Three Steps to Large Kernel Attention: Tsinghua's VAN Surpasses SOTA ViT and CNN

Source: Machine Heart




This article is approximately 2774 words long and is recommended to be read in 13 minutes.
This article introduces a novel large kernel attention module proposed by researchers from Tsinghua University and Nankai University, and constructs a new neural network named VAN that outperforms SOTA visual transformers based on LKA.

As a fundamental feature extractor, the vision backbone is a basic research topic in the field of computer vision. Thanks to its excellent feature extraction performance, CNN has become an indispensable research topic over the past decade. After AlexNet reignited deep learning a decade ago, the community has made several breakthroughs to achieve more powerful vision backbones and attention mechanisms by utilizing deeper networks, more efficient architectures, and stronger multi-scale capabilities. Due to translational invariance and shared sliding window strategies, CNN is effective for various vision tasks with arbitrary input sizes. More advanced vision backbone networks often bring significant performance improvements across various tasks, including image classification, object detection, semantic segmentation, and pose estimation.At the same time, selective attention is an important mechanism for handling complex search combinations in vision. The attention mechanism can be seen as an adaptive selection process based on input features. Since the introduction of the full attention network, self-attention models (i.e., Transformer) have rapidly become the dominant architecture in the NLP field. In recent years, Dosovitskiy et al. proposed ViT, which introduced the transformer backbone into computer vision and outperformed CNN in image classification tasks. Thanks to its powerful modeling capabilities, transformer-based vision backbones have quickly dominated the leaderboards across various tasks, including object detection and semantic segmentation.Although self-attention mechanisms were originally designed for NLP tasks, they have recently swept through the field of computer vision. However, the 2D characteristics of images pose three challenges for applying self-attention in computer vision:

Treating images as one-dimensional sequences ignores their two-dimensional structure;
Quadratic complexity is too expensive for high-resolution images;
Only capturing spatial adaptability while ignoring channel adaptability.

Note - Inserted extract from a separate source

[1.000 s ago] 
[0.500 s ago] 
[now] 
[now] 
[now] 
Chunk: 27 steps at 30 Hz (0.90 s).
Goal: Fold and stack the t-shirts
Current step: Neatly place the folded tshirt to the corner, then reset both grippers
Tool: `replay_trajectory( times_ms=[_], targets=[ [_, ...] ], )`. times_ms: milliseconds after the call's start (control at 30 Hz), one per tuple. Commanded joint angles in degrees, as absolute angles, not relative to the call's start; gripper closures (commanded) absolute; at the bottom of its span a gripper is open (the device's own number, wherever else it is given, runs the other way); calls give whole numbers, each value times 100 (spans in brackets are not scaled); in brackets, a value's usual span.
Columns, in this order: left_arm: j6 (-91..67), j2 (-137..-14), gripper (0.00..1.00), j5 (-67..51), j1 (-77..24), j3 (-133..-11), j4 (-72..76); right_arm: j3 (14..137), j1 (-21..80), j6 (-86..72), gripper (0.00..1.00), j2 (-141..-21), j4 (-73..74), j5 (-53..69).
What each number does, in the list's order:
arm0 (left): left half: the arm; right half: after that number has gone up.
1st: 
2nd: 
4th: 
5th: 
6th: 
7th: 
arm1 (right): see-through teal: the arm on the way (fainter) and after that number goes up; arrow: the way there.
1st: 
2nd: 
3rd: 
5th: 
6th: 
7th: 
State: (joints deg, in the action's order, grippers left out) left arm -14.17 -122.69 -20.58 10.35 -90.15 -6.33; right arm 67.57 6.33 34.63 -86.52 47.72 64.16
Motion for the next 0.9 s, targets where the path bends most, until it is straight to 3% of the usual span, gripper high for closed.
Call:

Recently, the team of Hu Shimin from Tsinghua University and the team of Cheng Mingming from Nankai University proposed a novel large kernel attention (LKA) module, which achieves adaptivity and long-range correlation in self-attention while avoiding the aforementioned issues. This study also further proposed a new neural network based on LKA, named Visual Attention Network (VAN). In extensive experiments on image classification, object detection, semantic segmentation, instance segmentation, etc., the performance of VAN surpasses that of SOTA visual transformers and convolutional neural networks.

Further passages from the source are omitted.